Enfin, l'irrecevabilité tirée de l'impossibilité d'interjeter appel de l'ordonnance du juge de la mise en état accordant une provision doit également être écartée alors qu'en application de l'article 795 du code de procédure civile, les ordonnances du juge de la mise en état peuvent être frappées d'appel dans tous les cas où le montant de la demande est supérieur au taux de compétence en
dernier ressort, elles ont trait aux provisions qui peuvent être accordées au
créancier au cas où l'existence de l'obligation n'est pas sérieusement contestable, ce qui est précisément le cas en l'espèce, l'ordonnance déférée accordant une provision de 70.375 euros à M. [R] [I].
Sur la demande de confirmation de l'ordonnance du 26 octobre 2023
En application de l'article 562 du code de procédure civile, l'appel défère à la cour la connaissance des chefs de jugement qu'il critique expressément et de ceux qui en dépendent.
La dévolution ne s'opère pour le tout que lorsque l'appel tend à l'annulation du jugement ou si l'objet du litige est indivisible.
En outre selon l'article 954 alinéa 3 du même code, la cour ne statue que sur les prétentions énoncées au dispositif et n'examine les moyens au soutien de ces prétentions que s'ils sont invoqués dans la discussion.
ll résulte de la combinaison de ces dispositions que si la partie appelante doit impérativement mentionner dans le dispositif de ses conclusions qu'est demandée l'annulation ou l'infirmation du jugement, elle ne peut se contenter de demander l'infirmation, et elle doit formuler des prétentions sur les demandes tranchées dans le jugement, faute de quoi la cour d'appel n'est saisie d'aucune prétention (Civ. 2 e , 5 déc. 2013,n° 12-23.611, Bull. 2013, II, n° 230) et ne peut que confirmer le jugement ( 2ème civ, 4 février 2021, n°19-23.615)
En l'espèce, aux termes de leurs conclusions uniques notifiées par voie dématérialisée le 15 novembre 2023, les appelants sollicitent seulement l'infirmation de l'ordonnance du juge de la mise en état condamnant la SCI La Batie à payer la somme de 70.375 euros à titre de provision à valoir sur les dividendes des années 2015 à 2022, sans formuler de prétention, de sorte que M. [R] [I] est bien fondé à soutenir que les appelants ne saisissent pas la cour d'une demande de déclarer bien fondé leur appel.
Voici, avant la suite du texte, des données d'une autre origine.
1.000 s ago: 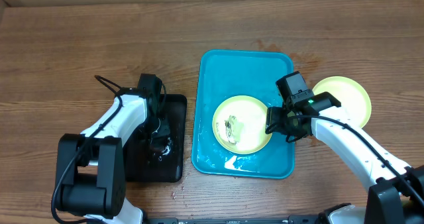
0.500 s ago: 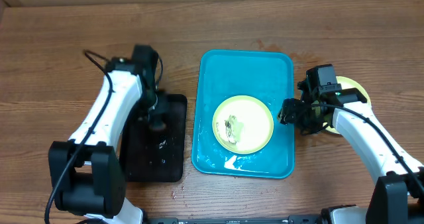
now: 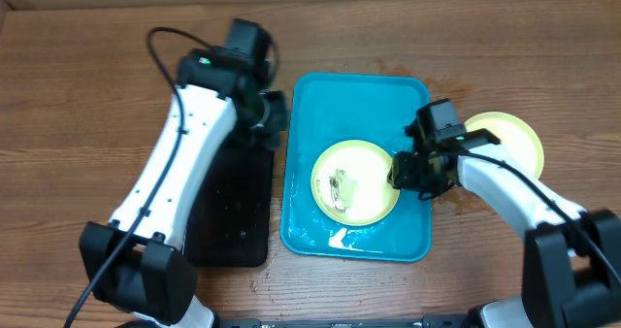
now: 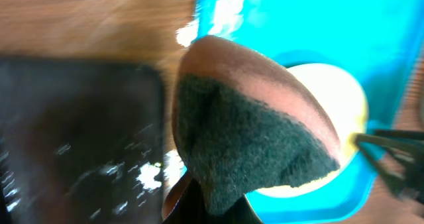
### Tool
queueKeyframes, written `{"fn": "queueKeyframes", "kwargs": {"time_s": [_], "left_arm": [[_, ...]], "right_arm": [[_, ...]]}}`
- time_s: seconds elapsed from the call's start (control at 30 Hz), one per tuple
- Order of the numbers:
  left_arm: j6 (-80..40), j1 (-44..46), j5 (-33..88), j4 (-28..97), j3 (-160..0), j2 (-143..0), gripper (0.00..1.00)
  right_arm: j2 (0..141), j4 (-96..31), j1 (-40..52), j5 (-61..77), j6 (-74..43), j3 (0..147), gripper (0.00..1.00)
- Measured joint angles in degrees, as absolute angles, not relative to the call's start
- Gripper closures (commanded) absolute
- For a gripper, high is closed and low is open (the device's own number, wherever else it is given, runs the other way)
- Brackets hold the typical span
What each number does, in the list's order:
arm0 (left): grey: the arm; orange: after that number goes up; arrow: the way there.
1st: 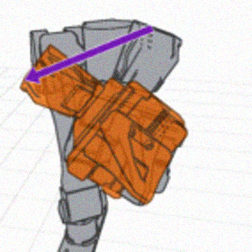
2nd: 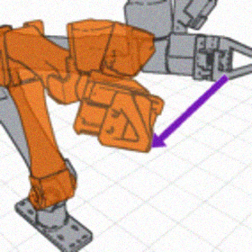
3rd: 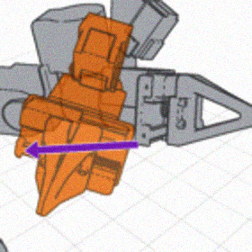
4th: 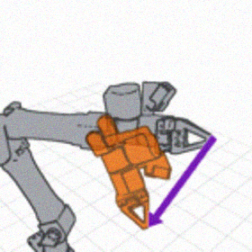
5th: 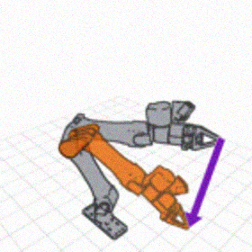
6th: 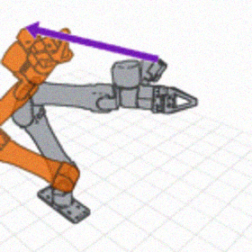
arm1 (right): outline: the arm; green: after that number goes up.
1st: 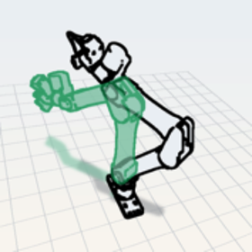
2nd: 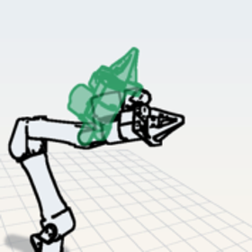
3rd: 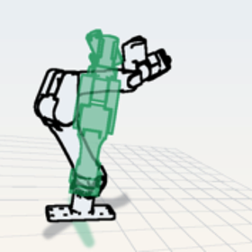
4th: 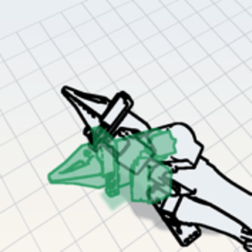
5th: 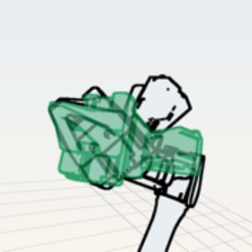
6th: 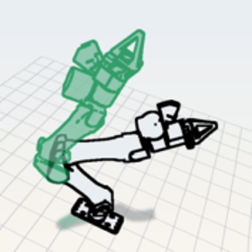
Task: Clean dirty plates on tray and stack at the side
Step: 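Grasp the sponge on the black tray with the left gripper, then scrub the yellow plate with the sponge while right gripper holds rim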
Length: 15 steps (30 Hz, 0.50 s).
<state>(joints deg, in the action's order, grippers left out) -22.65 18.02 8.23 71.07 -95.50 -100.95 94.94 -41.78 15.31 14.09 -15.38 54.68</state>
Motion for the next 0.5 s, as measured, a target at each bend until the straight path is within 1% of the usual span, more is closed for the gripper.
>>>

Il s'ensuit, qu'en l'absence de formulation de prétention sur les demandes tranchées dans l'ordonnance, la cour n'est saisie d'aucune prétention et ladite ordonnance est en conséquence confirmée.
Sur l'article 700 du Code de procédure civile et sur les dépens
La SCI La Batie, M. [H] [O], M. [C] [O], Mme [N] [O] et M. [F] [I] doivent supporter in solidum les dépens d'appel comme la totalité des frais irrépétibles exposés et verser in solidum à M. [R] [I] la somme de 800 euros sur le fondement de l'article 700 du code de procédure civile en cause d'appel. Il y a également lieu de débouter la SCI La Batie, M. [H] [O], M. [C] [O], Mme [N] [O] et M. [F] [I] de leur demande au titre de l'article 700 du code de procédure civile en cause d'appel.
PAR CES MOTIFS
La cour, statuant publiquement, par arrêt contradictoire, par mise à disposition de l'arrêt au greffe de la cour, les parties en ayant été préalablement avisées dans les conditions prévues au deuxième alinéa de l'article 450 du code de procédure civile, après en avoir délibéré conformément à la loi,
Déclare recevable l'appel interjeté par la SCI La Batie, M. [H] [O], M. [C] [O], Mme [N] [O] et M. [F] [I],
Confirme l'ordonnance en ses dispositions soumises à la cour,
Ajoutant,
Condamne in solidum la SCI La Batie, M. [H] [O], M. [C] [O], Mme [N] [O] et M. [F] [I] à payer à M. [R] [I] la somme de 800 euros au titre de l'article 700 du code de procédure civile en cause d'appel,
Déboute la SCI La Batie, M. [H] [O], M. [C] [O], Mme [N] [O] et M. [F] [I] de leur demande au titre de l'article 700 du code de procédure civile en cause d'appel,
Condamne in solidum la SCI La Batie, M. [H] [O], M. [C] [O], Mme [N] [O] et M. [F] [I], aux dépens d'appel.
SIGNÉ par Mme FIGUET, Présidente et par Mme RICHET, Greffière à laquelle la minute de la décision a été remise par le magistrat signataire.